Geçen cumartesi sabahı Kadıköy'de, tam olarak Kalamış'taki Tesadüf Cafe'de (ismin zerafetine bakınız!) çok ilginç bir toplantıya katıldım. SİYAD'da babası Saim Yavuz'dan sonra sonra (şimdi Çanakkale'de yaşıyor) uzun yıllar sekreterliğimi yapan ve bütün o ödül gecelerine büyük katkısı olan Deniz Yavuz'un girişimiyle (ki o da artık Bodrum'da oturuyor) bir araya geldiklerimiz bakınız kimlerdi...
Önce sevgili Agah Özgüç; sinemamızın en büyük tarihçisi, arşivcisi, magazin koleksiyoncusu... Sonra Burçak Evren;o da sayısız kitap yazmış bir sinema tutkunu. İlk kadın sinema yazarımız Sevin Okyay.
Ve de bu ihtiyarlara katılan bir-iki kuşak daha genç Mehmet Açar, bizzat Deniz Yavuz ve de eşim Leman.

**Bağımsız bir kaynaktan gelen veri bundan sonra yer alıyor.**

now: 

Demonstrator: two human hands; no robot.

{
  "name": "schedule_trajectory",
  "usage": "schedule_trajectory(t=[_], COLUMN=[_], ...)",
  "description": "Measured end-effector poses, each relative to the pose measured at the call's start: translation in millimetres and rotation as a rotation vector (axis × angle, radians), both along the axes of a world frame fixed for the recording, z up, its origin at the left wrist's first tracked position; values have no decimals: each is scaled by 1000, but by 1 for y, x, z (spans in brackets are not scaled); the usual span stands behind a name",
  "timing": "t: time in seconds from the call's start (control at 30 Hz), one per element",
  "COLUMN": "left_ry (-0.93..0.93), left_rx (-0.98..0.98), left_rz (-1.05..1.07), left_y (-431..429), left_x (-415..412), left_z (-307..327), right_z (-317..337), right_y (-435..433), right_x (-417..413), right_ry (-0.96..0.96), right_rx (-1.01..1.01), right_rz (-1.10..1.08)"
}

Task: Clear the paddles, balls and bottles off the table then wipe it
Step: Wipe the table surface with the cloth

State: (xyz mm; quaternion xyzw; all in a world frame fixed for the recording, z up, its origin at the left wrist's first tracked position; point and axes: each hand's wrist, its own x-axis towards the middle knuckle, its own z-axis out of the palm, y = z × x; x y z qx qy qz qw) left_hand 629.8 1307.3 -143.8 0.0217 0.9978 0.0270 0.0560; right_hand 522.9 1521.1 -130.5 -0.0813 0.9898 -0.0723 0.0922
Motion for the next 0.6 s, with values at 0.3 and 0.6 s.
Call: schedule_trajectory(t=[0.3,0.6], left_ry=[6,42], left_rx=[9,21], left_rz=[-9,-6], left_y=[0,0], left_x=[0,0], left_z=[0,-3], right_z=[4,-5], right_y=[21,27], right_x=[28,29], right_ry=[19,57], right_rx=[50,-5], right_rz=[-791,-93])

Ki beni şu günlerde şoförüm olarak her yere taşımak nezaketini gösteriyor!..
Doğrusu gün olaylı başladı. Birer-ikişer geldik, müthiş bir trafiği aşarak... Ama asıl randevu verdiğimiz mekan öylesine doluydu ki, şaşıp kaldık. Allah'tan yanıbaşında daha sakin yerler vardı. Biz de o cafeyi seçtik.
Ama Sevin ortalarda yoktu. Deniz onu "toplamaya" gitti. Ancak bir saat sonra filan dönebildiler. Neyse sonunda bir araya gelebildik. Çaylar kahveler, isteyenlere menemenler veya pastalar ısmarlandı. Ve uzun bir söyleşi başladı.

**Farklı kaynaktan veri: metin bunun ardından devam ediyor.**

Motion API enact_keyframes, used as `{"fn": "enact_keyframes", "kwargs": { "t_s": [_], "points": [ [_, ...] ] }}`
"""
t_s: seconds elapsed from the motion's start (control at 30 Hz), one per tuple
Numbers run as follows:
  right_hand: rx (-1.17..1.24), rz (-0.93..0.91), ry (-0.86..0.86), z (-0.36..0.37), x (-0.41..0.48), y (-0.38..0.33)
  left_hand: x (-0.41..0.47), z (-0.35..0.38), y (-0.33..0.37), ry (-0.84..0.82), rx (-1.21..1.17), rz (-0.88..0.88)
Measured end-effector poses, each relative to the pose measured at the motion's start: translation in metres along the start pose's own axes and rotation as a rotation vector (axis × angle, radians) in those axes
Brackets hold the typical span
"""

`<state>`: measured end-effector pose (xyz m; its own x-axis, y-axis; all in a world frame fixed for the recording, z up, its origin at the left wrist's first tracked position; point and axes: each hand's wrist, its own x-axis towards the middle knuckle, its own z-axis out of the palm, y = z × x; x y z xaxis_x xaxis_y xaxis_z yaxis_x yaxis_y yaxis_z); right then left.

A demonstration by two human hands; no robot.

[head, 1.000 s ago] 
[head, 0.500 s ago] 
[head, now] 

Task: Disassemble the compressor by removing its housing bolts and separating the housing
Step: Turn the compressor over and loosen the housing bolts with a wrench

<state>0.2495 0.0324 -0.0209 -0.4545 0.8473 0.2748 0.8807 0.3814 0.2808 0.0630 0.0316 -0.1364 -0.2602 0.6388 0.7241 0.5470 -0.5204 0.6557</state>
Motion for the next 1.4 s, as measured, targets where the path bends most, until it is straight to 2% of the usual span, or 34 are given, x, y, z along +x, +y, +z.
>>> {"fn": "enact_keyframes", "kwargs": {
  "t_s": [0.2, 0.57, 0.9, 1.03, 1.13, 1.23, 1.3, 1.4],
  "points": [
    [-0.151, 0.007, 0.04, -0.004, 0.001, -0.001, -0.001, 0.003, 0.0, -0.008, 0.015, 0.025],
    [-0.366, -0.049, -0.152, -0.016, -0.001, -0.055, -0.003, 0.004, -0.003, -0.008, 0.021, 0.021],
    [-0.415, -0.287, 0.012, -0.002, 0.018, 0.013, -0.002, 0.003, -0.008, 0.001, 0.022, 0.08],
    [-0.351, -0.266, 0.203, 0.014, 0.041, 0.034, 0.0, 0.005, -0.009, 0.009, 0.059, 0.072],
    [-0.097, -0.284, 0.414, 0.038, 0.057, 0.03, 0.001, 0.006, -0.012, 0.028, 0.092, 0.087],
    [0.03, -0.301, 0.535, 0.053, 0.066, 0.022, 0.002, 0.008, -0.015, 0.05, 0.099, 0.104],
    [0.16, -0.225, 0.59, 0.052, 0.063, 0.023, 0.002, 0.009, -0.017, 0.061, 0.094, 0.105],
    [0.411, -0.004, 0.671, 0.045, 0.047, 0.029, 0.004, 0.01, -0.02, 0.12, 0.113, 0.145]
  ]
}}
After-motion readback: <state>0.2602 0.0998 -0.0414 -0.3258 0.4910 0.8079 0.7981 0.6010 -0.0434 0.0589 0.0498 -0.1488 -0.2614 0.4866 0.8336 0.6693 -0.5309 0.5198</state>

Deniz niçin bizleri bir araya getirmişti? İşin duygusal yanı bence özellikle yaşlarımızdı. Bu 1932 doğumlu Agah'tan beni, Sevin'i ve en gencimiz (1947 doğumlu) Burçak'ı aşarak gençlere geliyordu. Ki Deniz iki dostumuzu daha, Uğur Vardan ve Alin Taşçıyan'ı da çağırmış, ama onlar gelememişti.
Neler neler konuşmadık ki... Öncelikle kitaplarımız. Agah "60 civarında" diyordu. Ben 57'ye ulaşmıştım. Ama daha gencimiz Burçak iki misline yakın bir sayı veriyordu. Günahı boynuna... Ama o kadar çok festivale o kadar çok biyografi yazmıştı ki... Benim için de çok değerli saydığım bir Atilla Dorsay'la Söyleşiler kitabı hazırlamıştı. Sevin Okyay ise en çok o nefis çevirileriyle övülmeyi hak ediyordu.

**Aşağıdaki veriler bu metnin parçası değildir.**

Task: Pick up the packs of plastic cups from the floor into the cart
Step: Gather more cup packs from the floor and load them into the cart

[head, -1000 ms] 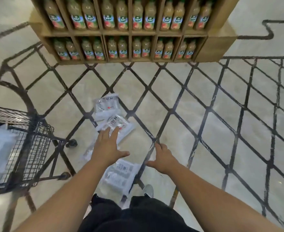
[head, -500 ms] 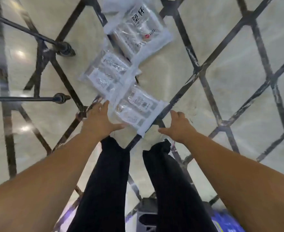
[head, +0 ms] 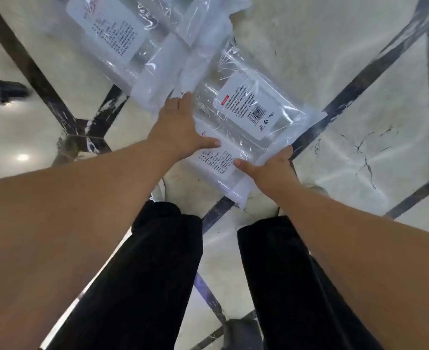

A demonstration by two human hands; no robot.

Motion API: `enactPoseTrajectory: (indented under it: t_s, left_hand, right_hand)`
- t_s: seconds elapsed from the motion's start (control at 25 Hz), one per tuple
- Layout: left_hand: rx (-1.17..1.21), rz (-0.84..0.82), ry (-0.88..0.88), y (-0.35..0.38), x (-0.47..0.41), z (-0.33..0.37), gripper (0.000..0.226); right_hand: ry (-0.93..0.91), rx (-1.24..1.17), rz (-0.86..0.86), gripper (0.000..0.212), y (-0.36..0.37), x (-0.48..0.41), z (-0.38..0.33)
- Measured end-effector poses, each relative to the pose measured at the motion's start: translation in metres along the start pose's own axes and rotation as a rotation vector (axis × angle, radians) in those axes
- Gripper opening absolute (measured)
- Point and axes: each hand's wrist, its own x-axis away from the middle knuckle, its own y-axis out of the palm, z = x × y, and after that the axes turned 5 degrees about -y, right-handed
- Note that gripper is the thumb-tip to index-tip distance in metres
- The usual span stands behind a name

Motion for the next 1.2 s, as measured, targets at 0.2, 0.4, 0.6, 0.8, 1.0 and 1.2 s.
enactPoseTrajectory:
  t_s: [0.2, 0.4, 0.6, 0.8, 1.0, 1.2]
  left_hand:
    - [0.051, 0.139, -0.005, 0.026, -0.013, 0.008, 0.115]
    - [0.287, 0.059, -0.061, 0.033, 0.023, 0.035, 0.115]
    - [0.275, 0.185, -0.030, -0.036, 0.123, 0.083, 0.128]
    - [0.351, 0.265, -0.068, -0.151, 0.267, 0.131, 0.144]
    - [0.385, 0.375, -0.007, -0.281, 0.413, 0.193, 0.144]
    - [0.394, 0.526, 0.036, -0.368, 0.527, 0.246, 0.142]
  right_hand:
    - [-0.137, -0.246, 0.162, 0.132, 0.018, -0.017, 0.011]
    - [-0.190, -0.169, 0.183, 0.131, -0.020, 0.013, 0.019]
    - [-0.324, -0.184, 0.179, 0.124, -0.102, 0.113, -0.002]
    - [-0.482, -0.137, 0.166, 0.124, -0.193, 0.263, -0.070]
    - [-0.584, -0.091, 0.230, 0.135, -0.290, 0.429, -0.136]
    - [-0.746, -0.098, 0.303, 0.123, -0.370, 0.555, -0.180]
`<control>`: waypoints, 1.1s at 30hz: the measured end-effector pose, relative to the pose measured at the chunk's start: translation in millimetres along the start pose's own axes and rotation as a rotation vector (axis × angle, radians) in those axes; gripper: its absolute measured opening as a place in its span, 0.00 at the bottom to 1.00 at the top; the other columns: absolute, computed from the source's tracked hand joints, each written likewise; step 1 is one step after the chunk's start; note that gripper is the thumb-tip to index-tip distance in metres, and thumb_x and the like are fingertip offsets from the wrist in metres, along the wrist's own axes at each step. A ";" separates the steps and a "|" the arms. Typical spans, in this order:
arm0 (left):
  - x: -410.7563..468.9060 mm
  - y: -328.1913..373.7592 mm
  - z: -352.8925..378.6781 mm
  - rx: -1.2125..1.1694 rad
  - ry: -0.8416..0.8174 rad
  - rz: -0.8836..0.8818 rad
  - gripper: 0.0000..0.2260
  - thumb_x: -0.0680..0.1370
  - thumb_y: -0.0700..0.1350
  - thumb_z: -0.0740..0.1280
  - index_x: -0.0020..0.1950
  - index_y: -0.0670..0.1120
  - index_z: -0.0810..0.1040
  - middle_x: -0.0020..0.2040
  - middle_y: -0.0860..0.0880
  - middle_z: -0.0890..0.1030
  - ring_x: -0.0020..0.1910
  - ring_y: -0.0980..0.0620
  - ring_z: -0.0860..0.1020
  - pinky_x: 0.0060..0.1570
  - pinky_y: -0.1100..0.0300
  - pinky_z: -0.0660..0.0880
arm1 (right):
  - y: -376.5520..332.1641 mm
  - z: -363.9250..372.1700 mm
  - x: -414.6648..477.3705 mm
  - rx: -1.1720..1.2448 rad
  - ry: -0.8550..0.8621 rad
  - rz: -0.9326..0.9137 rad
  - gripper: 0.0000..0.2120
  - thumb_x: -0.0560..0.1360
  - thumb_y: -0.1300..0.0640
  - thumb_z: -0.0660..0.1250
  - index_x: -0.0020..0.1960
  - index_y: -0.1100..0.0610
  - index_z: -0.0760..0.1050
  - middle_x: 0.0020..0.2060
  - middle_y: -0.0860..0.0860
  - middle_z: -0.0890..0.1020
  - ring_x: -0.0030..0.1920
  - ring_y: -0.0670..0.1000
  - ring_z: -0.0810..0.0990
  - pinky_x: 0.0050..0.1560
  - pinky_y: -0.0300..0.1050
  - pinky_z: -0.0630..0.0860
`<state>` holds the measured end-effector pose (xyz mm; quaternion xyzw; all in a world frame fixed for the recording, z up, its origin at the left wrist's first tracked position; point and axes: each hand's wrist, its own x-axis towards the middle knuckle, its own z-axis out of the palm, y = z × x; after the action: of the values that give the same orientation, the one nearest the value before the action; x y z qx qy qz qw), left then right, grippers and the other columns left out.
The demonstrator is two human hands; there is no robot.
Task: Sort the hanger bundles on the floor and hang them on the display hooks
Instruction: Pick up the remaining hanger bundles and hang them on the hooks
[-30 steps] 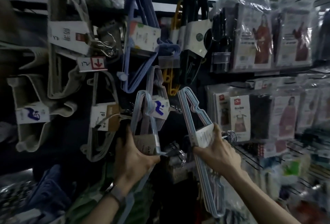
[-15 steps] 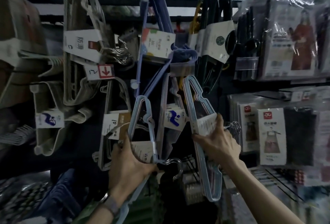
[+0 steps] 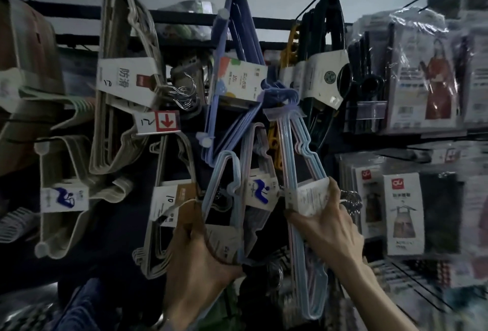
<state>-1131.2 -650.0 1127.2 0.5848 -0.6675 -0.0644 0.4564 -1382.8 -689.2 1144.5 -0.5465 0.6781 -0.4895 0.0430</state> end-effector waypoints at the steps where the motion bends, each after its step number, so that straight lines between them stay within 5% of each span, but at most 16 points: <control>1: 1.5 -1.5 -0.9 -0.006 0.002 0.023 0.74 0.44 0.83 0.71 0.83 0.58 0.44 0.73 0.45 0.65 0.72 0.42 0.68 0.66 0.43 0.75 | -0.3 1.1 -2.1 -0.004 0.005 0.007 0.58 0.61 0.23 0.68 0.80 0.38 0.40 0.55 0.55 0.79 0.48 0.61 0.81 0.50 0.57 0.79; 11: 10.2 -13.1 -7.6 -0.046 -0.006 0.073 0.73 0.44 0.83 0.69 0.83 0.59 0.45 0.74 0.53 0.62 0.73 0.47 0.65 0.71 0.49 0.71 | -9.4 17.3 -1.9 -0.014 0.009 0.014 0.59 0.59 0.22 0.66 0.80 0.40 0.40 0.56 0.55 0.79 0.49 0.61 0.80 0.51 0.58 0.79; 19: 14.9 -16.0 -7.7 -0.077 0.050 0.128 0.65 0.53 0.73 0.80 0.81 0.64 0.48 0.72 0.58 0.61 0.68 0.60 0.62 0.65 0.63 0.67 | -13.9 37.9 4.6 -0.040 -0.032 0.020 0.59 0.61 0.24 0.69 0.80 0.40 0.40 0.56 0.56 0.80 0.51 0.63 0.81 0.52 0.59 0.78; 26: 18.0 -20.0 -10.3 0.001 0.055 0.067 0.65 0.52 0.75 0.72 0.82 0.61 0.43 0.70 0.54 0.60 0.69 0.50 0.67 0.51 0.63 0.72 | -28.0 75.4 30.1 -0.018 -0.117 0.071 0.56 0.63 0.23 0.71 0.77 0.40 0.42 0.57 0.57 0.78 0.53 0.64 0.81 0.49 0.56 0.75; 33: 18.5 -28.6 -11.9 0.023 0.067 0.042 0.67 0.51 0.75 0.71 0.81 0.64 0.37 0.71 0.53 0.62 0.67 0.51 0.69 0.50 0.61 0.76 | -39.9 114.6 45.2 0.106 -0.169 0.119 0.60 0.62 0.24 0.75 0.78 0.37 0.39 0.67 0.62 0.73 0.57 0.67 0.80 0.52 0.60 0.78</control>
<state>-1100.6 -669.0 1126.2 0.5778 -0.6646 -0.0273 0.4730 -1305.0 -792.2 1135.2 -0.5414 0.6767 -0.4734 0.1577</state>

Ama işin bir de arşivcilik yanı vardı. Ve artık ünlü Coen Kardeşler filmi gibi İhtiyarlara Yer Yok diyen bu yeni dünyada, biz dört yaşlıyı bir araya getirip bol bol çekmek elbette bu açıdan bir başarıydı. Deniz ayrıca bir sürü hinoğlu hinlik de yaptı. Hepimize birer birer seçtirdiği küçük madalyonlarda esprili özdeyişler vardı. Bana ve Leman'a düşenler şunlar oldu: "Bütün üzüntüler zamanla geçer" ve "Bizde yanlış olmaz, olmuşsa yanlışlıkla olmuştur." İkincisi siyasal bir deyişi hatırlatmıyor mu size?..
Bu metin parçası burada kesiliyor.